Table 1 Comparison of some characteristics of a structured mesh (used with the immersed method) and unstructured meshes obtained constraining the discrete hypersingular points to be vertices of tetrahedra.
Figure 8
figure 8

Visualization of the unstructured tetrahedral mesh obtained choosing \(h_{1D}^{3D}=0.01\ \text {mm}\) and constraining the discrete hypersingular points to be vertices of tetrahedra. The red segments show the one-dimensional vasculature, while the blue lines depicts the intersection of the volume elements with the cutting planes.

Discussion

We have proposed and validated in silico an efficient multiscale model for the simulation of an elastic tissue containing a thin vasculature. The fluid part is modeled using an immersed method, i.e., it is taken into account in the three-dimensional problem only through singular forces applied on a one-dimensional manifold. We considered a one-way coupling, from the blood flow on the tissue, neglecting the effect of the tissue response on hemodynamics.

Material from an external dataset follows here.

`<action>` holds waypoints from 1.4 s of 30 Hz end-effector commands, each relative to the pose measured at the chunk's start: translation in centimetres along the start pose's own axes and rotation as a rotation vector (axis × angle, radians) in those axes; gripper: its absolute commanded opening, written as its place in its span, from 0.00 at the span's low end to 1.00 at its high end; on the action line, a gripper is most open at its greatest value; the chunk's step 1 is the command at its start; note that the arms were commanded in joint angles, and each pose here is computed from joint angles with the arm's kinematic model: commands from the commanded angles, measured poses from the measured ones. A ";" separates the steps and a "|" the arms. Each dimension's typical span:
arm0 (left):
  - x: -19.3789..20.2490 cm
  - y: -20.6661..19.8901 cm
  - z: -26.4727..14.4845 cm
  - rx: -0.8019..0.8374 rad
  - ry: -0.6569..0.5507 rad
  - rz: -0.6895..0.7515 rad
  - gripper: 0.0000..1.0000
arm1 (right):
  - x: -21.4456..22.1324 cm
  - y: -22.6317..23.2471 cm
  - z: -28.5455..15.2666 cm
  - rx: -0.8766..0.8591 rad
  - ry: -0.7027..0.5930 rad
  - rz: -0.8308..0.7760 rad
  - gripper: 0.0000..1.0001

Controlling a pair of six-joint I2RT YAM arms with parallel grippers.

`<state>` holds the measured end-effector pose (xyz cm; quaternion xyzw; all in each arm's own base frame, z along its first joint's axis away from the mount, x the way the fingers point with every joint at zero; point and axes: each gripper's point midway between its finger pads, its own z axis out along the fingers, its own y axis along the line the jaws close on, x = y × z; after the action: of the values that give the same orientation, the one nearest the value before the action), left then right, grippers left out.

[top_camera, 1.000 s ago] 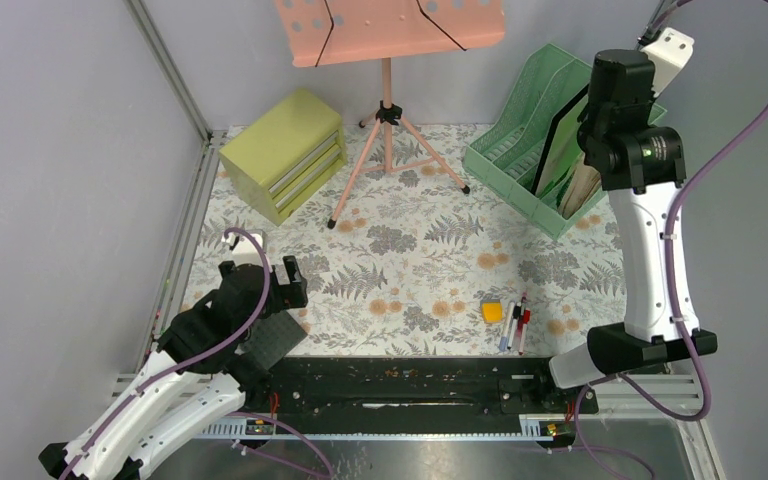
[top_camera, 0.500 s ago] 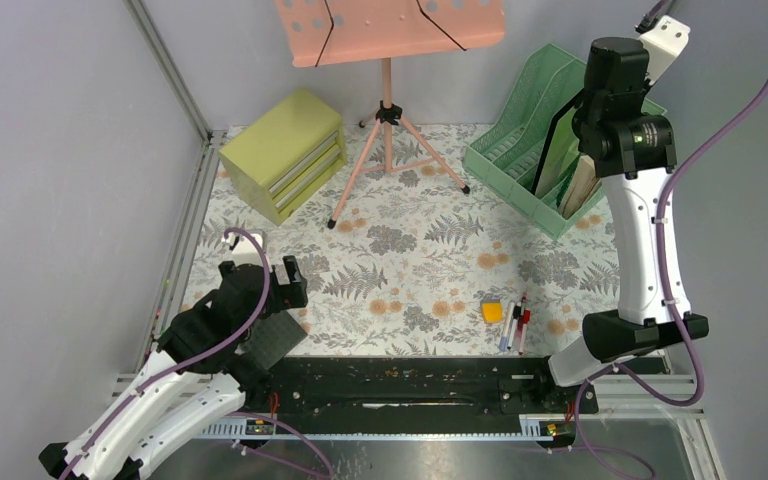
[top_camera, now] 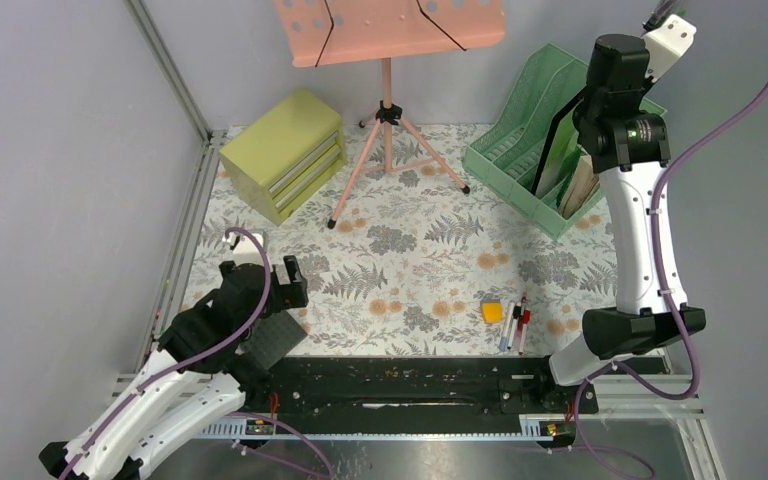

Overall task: Organize the desk
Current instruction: Place the folder in the storage box.

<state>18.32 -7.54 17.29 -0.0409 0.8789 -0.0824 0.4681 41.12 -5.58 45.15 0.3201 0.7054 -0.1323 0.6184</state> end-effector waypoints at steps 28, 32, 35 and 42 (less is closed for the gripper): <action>-0.4 -0.5 0.4 0.000 -0.002 -0.008 0.99 | 2.9 0.6 6.3 -0.032 0.088 0.220 0.00; -0.3 -0.4 0.5 -0.002 0.002 -0.008 0.99 | 4.2 0.5 6.7 -0.028 0.104 0.206 0.00; -0.3 -0.5 0.4 0.000 0.002 -0.009 0.99 | 4.9 0.4 7.0 -0.022 0.111 0.197 0.00; -0.2 -0.5 0.5 0.000 0.005 -0.006 0.99 | 6.5 0.2 7.6 -0.012 0.134 0.163 0.00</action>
<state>18.42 -7.69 16.80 -0.0372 0.8848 -0.0751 0.4583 46.54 -8.14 35.80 0.3758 0.7393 -0.0765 0.5534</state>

This back-coupling, as well as the extension of the model to the case of viscous and poroelastic tissues, taking into account vessel permeability and fluid exchange between tissue and vasculature, are currently objects of ongoing research.

The first advantage of the proposed approach is that it only requires one-dimensional information (centerlines, cross-sectional areas, mean pressures along the vessels) in order to define the coupling terms. This allows to solve the one-dimensional model problem independently, mapping then the necessary quantities onto the three-dimensional tissue domain. A further advantage of the immersed method is that it does not require the discretization of the vasculature within the three-dimensional mesh. In particular, it is sufficient to refine locally the mesh close to the vessel centerline.

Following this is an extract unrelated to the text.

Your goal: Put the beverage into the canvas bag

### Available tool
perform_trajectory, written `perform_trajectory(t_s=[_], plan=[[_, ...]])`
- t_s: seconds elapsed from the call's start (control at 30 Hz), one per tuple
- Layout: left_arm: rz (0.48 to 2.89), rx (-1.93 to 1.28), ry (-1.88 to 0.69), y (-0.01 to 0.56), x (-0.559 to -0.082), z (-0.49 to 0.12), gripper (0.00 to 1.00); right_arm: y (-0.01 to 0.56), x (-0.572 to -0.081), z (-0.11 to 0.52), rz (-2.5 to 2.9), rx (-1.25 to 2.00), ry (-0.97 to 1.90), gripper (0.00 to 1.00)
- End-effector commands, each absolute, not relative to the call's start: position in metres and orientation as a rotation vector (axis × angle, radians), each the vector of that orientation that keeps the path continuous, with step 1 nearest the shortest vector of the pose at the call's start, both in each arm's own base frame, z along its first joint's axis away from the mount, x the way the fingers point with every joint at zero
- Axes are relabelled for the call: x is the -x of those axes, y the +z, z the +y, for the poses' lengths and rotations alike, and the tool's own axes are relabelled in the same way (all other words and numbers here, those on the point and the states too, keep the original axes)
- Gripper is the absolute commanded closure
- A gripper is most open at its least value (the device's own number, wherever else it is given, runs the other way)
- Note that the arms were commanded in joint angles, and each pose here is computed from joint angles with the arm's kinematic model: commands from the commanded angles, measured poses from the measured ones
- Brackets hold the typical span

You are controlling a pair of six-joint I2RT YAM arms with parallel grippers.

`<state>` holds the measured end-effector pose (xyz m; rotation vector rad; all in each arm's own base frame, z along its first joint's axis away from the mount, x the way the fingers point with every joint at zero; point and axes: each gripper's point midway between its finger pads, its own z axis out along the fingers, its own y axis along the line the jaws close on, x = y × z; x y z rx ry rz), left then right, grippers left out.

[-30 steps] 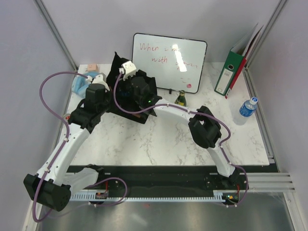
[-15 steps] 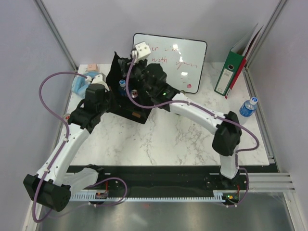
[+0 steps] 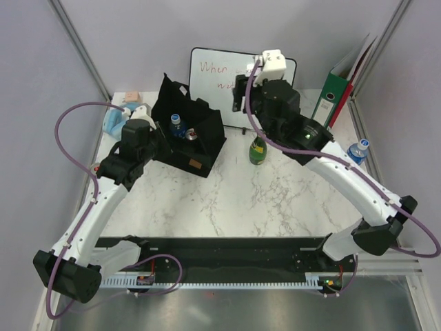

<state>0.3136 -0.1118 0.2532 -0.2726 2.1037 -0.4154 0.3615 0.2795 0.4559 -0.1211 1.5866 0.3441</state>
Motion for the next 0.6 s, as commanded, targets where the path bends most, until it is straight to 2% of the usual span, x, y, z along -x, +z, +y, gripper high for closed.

To assess the performance of the proposed framework we discussed two different benchmarks. In the case of a simple bifurcation (Section 3.1) we compared the multiscale description with the results of a fully resolved three-dimensional problem. In particular, the results showed that the immersed method is able to reproduce the mechanical behavior of the effective tissue (i.e., the average forces on the boundary of the tissue sample) with an error below 5%. The goal of the the second test (a vascular tree containing more than 1800 vessel segments, Section 3.2) is to show the potential of the immersed method in the case of a complex scenario, where the full three-dimensional discretization of the problem might be practically unfeasible. The numerical results demonstrate that the method is able to consistently characterize the effective behavior of the tissue sample, following the internal fluid pressure, by up-scaling the effect of the vascular network, and providing non-trivial force information at the scale of the tissue sample. This information is not available through the one-dimensional solution of the vasculature network alone, and the coupling between the vasculature and the tissue should not be neglected.

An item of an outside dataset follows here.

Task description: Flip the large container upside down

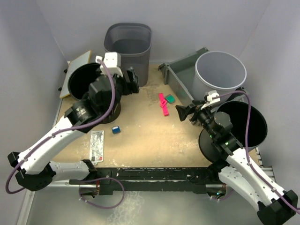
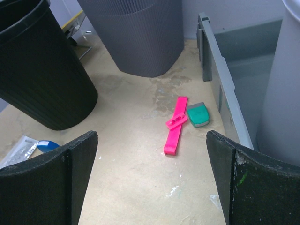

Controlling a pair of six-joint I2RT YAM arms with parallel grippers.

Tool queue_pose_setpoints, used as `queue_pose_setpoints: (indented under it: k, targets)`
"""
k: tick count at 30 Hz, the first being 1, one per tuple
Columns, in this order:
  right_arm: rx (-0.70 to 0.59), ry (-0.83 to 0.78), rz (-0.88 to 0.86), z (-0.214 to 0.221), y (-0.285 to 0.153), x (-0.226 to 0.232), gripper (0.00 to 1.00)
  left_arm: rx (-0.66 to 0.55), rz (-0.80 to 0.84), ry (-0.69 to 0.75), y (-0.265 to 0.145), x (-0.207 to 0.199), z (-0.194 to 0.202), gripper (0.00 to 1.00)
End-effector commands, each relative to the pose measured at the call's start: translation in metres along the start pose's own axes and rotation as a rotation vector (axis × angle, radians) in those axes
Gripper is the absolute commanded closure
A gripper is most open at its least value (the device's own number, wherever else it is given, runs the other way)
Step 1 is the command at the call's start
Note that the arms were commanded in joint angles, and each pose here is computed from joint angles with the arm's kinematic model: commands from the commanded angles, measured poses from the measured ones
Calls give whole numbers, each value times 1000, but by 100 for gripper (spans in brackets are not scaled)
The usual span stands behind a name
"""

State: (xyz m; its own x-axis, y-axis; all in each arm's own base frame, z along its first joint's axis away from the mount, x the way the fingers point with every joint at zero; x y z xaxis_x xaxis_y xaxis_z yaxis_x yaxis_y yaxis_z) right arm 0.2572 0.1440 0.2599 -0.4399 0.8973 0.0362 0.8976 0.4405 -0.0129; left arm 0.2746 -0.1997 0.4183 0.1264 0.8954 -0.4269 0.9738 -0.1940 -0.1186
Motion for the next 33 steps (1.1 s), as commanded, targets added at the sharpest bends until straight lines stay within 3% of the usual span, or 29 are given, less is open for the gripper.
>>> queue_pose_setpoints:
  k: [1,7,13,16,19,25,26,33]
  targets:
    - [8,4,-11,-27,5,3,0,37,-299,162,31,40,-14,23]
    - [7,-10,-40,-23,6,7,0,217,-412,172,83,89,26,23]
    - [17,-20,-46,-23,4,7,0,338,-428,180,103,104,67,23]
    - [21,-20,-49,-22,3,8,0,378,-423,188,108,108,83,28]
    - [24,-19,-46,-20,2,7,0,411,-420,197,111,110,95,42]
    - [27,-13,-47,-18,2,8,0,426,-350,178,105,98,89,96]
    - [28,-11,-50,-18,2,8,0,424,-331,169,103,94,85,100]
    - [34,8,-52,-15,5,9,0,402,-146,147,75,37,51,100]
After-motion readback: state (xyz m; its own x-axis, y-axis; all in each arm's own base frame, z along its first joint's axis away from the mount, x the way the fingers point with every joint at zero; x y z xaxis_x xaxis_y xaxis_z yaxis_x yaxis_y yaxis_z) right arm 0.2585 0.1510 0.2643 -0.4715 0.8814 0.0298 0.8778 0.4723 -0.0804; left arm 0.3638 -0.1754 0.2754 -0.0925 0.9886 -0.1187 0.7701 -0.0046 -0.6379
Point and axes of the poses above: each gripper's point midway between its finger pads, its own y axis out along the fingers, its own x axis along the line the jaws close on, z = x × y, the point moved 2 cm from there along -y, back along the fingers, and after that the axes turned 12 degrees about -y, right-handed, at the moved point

It is worth to observe that the coupled formulation introduces an additional numerical parameter, \(h_{1D}^{3D}\), related to the definition of the hypersingular points discretizing the one-dimensional manifold which is, a priori, decoupled from the three-dimensional finite element mesh used for the tissue. The optimal choice of the discretization characteristic size depends on the model and on the physical radius of the vessels. However, as observed in,9 the discretization sizes can be chosen in such a way that the error introduced by the multiscale modeling is comparable with the error of the numerical discretizations used in the three dimensional model. Moreover, since the mesh size is decoupled from the fluid vasculature size, different refinement strategies can be used to solve the elasticity problem (including local refinement strategies), that allow a further reduction of the computational and/or an increase in accuracy. A detailed assessment of the numerical parameters and of the influence of the spatial discretization on the effective tissue description is currently subject of ongoing research.